» Work task
The lines to copy from the data below are those that hold the string "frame".

[Data records]

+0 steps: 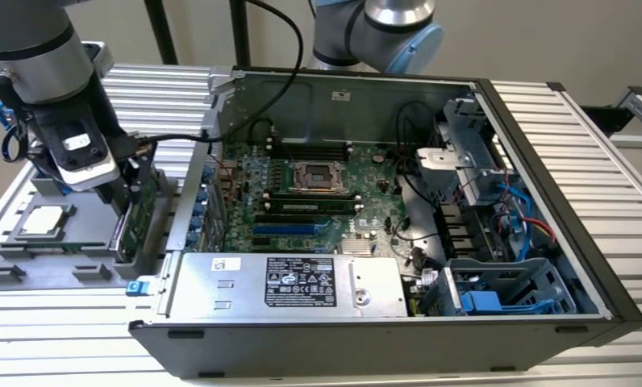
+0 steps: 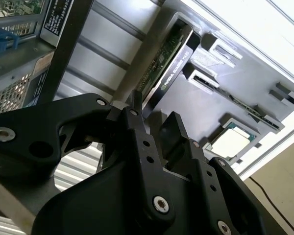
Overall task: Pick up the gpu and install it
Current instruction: 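Pick up the gpu and move the gpu toward the slot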
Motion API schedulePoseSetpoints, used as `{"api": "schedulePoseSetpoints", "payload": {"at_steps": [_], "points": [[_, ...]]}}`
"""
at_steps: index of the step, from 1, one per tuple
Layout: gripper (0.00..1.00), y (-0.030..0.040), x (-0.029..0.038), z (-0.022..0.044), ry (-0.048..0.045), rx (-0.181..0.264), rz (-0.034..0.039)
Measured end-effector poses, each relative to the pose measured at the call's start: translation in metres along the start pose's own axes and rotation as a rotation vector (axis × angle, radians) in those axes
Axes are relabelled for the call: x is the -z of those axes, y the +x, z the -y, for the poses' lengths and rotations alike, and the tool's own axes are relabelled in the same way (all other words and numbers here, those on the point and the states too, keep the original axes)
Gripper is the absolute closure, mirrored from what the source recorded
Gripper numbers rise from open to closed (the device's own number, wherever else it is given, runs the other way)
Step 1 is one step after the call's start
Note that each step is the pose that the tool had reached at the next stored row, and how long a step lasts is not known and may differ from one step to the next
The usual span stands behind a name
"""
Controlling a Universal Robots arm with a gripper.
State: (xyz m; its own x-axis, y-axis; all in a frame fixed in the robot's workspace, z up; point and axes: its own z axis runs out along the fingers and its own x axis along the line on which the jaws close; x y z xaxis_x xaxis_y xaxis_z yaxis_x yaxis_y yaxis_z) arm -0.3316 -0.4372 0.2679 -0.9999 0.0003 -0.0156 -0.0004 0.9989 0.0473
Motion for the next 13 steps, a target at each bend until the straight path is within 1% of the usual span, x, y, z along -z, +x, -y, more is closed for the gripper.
{"api": "schedulePoseSetpoints", "payload": {"at_steps": [13], "points": [[0.00,-0.0010,-0.0117,0.0005,0.0018,0.000,0.0000]]}}
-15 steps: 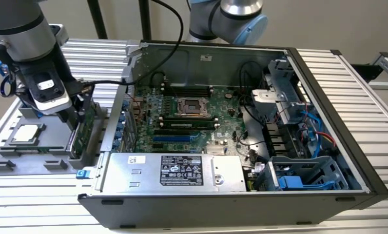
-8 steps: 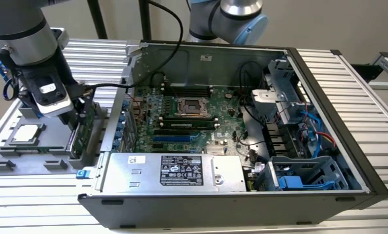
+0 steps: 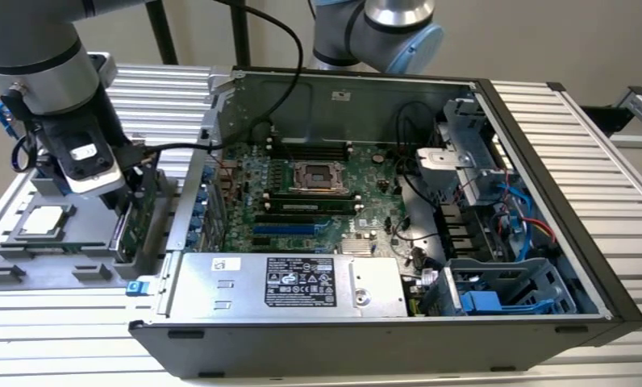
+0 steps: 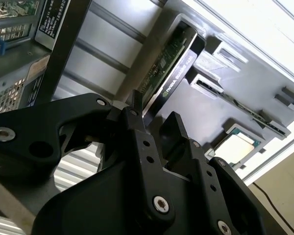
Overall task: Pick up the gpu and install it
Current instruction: 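Pick up the gpu and move the gpu toward the slot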
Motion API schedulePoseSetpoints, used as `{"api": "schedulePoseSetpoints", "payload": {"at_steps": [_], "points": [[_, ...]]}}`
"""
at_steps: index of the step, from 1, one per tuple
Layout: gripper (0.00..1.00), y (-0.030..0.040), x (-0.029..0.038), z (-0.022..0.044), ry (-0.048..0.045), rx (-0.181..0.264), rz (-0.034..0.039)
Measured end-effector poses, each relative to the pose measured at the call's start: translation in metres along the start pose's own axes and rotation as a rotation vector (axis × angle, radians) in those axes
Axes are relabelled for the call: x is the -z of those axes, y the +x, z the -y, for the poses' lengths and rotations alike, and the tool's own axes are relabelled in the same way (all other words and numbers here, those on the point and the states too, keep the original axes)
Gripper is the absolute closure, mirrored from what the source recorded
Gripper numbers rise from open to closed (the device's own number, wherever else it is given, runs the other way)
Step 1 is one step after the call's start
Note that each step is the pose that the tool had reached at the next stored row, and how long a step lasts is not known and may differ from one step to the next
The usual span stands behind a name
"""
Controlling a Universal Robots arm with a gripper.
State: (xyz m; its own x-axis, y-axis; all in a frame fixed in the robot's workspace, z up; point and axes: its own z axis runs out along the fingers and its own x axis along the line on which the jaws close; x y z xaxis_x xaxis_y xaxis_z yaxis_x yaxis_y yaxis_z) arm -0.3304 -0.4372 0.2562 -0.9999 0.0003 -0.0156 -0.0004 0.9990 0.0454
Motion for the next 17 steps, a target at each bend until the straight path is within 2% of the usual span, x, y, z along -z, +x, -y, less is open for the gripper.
{"api": "schedulePoseSetpoints", "payload": {"at_steps": [17], "points": [[0.00,-0.0001,-0.0078,0.0004,0.0008,0.000,0.0000]]}}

» Response to the exercise
State: (xyz m; its own x-axis, y-axis; all in a frame fixed in the robot's workspace, z up; point and axes: its own z axis runs out along the fingers and its own x axis along the line on which the jaws close; x y z xaxis_x xaxis_y xaxis_z yaxis_x yaxis_y yaxis_z) arm -0.3316 -0.4372 0.2679 -0.9999 0.0003 -0.0156 -0.0004 0.9989 0.0473
State: (xyz m; its own x-axis, y-axis; all in a frame fixed in the robot's workspace, z up; point and axes: its own z axis runs out along the fingers and its own x axis along the line on which the jaws close; x y z xaxis_x xaxis_y xaxis_z yaxis_x yaxis_y yaxis_z) arm -0.3304 -0.4372 0.2562 -0.9999 0.0003 -0.0156 -0.0004 0.9990 0.0454

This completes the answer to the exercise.